* **MATERIALS PROVIDED**:

Segment Open

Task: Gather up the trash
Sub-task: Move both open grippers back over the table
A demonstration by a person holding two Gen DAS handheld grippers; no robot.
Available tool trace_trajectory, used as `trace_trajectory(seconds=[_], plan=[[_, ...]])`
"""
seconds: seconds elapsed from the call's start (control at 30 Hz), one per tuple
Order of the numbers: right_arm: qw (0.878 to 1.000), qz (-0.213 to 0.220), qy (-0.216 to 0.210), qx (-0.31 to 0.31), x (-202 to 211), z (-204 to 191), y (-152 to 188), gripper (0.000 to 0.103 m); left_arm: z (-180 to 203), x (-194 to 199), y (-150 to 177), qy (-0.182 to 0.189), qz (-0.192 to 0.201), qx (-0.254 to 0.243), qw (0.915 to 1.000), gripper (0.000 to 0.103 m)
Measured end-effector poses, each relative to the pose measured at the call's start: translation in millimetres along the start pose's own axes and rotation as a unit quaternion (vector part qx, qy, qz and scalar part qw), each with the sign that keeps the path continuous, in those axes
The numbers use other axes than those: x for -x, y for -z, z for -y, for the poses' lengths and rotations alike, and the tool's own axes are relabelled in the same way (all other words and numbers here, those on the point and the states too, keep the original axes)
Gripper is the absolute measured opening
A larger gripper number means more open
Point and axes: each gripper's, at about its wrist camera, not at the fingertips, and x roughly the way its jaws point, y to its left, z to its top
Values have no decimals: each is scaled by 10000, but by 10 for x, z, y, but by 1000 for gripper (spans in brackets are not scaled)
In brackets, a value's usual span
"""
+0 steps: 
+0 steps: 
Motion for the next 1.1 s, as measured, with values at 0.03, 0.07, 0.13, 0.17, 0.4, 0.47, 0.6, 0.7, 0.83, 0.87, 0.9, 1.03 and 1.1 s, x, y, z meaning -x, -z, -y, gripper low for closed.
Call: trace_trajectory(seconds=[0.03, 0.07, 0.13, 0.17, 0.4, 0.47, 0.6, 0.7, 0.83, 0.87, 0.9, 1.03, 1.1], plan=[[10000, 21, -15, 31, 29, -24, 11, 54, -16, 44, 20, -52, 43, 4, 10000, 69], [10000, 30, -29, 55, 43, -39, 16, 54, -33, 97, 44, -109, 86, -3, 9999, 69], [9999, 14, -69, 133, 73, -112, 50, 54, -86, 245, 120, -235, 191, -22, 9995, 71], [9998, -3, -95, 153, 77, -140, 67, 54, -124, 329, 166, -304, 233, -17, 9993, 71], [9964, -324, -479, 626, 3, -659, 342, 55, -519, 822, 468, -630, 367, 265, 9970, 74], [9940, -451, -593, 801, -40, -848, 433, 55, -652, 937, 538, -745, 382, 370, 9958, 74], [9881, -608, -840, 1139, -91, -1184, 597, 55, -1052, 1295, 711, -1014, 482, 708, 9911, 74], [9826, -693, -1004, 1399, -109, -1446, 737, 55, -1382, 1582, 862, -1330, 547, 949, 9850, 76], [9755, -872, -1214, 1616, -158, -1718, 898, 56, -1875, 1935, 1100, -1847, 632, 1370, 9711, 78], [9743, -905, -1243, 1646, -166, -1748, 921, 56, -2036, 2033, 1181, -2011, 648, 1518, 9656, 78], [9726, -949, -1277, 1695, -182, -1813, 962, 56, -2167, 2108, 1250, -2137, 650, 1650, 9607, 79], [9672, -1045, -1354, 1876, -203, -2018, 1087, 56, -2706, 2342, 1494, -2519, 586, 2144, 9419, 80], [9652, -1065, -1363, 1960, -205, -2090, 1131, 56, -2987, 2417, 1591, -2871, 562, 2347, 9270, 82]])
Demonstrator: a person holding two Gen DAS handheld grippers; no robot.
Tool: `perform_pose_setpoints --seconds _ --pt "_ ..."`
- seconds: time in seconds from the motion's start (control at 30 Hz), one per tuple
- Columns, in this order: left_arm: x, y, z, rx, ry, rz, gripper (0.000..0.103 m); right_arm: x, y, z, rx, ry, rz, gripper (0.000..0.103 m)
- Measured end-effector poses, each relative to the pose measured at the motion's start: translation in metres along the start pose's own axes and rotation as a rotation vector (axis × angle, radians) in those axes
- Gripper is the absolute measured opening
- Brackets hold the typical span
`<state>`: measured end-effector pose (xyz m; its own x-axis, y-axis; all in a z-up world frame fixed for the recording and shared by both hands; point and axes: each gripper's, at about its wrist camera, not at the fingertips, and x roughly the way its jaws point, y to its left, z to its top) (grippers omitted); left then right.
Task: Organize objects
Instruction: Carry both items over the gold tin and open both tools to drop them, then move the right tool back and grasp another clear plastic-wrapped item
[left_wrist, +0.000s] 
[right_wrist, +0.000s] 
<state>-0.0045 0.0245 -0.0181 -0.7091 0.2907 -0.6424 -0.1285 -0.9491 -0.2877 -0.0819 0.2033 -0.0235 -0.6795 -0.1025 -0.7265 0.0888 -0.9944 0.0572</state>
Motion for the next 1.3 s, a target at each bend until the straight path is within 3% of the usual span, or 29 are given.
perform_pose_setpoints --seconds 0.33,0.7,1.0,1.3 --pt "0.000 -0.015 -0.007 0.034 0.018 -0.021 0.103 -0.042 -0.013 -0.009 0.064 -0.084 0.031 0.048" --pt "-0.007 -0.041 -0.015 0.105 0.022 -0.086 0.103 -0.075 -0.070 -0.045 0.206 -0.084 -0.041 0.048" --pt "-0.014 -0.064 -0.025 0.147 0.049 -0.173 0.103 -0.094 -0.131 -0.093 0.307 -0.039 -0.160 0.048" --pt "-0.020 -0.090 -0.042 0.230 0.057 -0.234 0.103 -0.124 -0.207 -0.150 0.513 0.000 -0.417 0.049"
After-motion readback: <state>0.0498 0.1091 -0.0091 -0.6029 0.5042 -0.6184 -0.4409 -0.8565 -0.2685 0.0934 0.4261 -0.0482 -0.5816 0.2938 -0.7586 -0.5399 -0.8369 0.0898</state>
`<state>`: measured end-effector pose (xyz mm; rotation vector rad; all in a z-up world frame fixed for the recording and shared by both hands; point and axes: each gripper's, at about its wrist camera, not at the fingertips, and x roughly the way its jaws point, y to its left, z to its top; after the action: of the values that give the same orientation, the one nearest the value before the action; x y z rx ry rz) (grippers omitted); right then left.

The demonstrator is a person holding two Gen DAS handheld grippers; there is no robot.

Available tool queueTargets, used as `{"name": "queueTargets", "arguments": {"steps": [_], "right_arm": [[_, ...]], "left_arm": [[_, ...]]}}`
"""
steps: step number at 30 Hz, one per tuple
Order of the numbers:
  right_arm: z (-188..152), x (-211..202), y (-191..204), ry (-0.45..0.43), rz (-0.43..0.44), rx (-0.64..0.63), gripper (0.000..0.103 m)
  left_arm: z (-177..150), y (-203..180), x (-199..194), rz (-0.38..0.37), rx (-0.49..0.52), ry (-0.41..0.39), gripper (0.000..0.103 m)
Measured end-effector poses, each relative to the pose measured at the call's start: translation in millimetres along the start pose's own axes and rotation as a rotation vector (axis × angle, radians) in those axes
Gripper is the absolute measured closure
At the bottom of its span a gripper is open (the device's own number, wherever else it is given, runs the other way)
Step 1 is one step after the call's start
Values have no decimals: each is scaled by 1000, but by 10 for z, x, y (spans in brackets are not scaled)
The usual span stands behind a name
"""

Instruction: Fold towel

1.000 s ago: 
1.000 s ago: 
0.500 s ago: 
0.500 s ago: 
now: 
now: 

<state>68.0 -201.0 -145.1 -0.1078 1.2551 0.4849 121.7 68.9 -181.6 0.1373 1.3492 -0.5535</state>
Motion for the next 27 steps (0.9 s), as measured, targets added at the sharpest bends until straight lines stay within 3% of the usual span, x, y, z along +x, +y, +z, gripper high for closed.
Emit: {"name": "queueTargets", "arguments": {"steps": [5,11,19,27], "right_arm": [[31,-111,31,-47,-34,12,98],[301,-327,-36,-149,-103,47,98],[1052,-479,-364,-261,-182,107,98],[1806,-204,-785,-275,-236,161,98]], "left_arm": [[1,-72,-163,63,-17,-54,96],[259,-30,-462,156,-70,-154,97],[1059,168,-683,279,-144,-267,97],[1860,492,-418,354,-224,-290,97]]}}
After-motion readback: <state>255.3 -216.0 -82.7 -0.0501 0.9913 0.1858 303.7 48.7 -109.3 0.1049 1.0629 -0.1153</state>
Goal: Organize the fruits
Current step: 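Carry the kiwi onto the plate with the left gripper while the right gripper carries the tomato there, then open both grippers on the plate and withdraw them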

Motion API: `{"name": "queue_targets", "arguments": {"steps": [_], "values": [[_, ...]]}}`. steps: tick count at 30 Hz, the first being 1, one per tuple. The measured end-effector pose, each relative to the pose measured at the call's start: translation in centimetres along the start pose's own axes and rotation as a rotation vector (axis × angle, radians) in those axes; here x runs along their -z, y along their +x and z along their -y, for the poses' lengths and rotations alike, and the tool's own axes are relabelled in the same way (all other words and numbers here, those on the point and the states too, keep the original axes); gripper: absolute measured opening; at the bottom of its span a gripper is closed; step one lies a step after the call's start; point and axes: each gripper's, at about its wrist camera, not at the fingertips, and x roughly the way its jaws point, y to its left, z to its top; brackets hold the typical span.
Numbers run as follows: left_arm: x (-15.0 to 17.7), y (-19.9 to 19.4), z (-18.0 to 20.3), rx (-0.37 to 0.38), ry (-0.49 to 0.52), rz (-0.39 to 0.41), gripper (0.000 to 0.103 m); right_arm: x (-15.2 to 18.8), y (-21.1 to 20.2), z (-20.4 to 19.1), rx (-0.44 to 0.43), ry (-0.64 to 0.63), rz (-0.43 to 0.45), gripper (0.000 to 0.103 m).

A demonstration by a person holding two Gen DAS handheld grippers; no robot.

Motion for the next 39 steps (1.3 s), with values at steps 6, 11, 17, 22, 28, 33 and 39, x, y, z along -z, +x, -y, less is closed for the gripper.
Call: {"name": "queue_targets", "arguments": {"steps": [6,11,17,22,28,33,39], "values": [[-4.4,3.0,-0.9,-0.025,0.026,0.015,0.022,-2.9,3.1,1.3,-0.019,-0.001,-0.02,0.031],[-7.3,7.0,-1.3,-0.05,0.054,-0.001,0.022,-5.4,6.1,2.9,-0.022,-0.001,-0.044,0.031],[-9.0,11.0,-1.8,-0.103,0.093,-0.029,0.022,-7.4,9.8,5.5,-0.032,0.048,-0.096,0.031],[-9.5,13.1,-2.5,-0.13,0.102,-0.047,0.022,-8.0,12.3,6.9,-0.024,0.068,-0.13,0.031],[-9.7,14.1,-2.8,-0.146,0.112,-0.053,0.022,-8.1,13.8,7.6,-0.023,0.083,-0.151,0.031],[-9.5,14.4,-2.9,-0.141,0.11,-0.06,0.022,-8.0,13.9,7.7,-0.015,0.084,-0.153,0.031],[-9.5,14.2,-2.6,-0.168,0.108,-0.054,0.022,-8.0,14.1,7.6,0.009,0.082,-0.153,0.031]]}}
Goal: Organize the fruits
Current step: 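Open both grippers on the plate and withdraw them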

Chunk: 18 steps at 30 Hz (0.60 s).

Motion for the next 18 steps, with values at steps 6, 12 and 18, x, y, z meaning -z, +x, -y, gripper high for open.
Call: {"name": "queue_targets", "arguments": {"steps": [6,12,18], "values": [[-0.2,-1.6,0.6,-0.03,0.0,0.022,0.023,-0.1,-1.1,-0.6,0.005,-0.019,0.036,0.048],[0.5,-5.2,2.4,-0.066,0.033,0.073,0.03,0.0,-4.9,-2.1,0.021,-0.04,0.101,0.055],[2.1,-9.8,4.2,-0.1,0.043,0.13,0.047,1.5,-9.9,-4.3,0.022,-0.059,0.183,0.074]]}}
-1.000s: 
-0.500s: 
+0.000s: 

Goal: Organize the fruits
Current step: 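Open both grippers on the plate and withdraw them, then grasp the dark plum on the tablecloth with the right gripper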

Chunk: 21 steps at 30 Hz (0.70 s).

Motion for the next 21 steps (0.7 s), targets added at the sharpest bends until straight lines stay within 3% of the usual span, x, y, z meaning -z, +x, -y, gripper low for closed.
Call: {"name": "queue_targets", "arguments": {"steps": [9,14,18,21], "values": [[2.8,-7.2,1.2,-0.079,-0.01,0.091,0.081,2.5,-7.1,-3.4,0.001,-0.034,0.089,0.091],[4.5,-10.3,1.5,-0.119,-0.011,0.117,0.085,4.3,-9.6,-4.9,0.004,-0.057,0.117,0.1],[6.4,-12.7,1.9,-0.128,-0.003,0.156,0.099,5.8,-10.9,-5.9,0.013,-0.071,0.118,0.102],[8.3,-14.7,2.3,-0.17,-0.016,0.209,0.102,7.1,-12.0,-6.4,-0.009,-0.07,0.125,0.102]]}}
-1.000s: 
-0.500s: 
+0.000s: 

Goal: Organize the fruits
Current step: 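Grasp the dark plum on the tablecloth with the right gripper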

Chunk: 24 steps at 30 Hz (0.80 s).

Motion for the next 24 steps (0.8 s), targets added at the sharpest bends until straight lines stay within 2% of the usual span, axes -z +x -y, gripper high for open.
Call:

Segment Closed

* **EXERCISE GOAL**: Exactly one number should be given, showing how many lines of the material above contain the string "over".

* **EXERCISE RESPONSE**: 2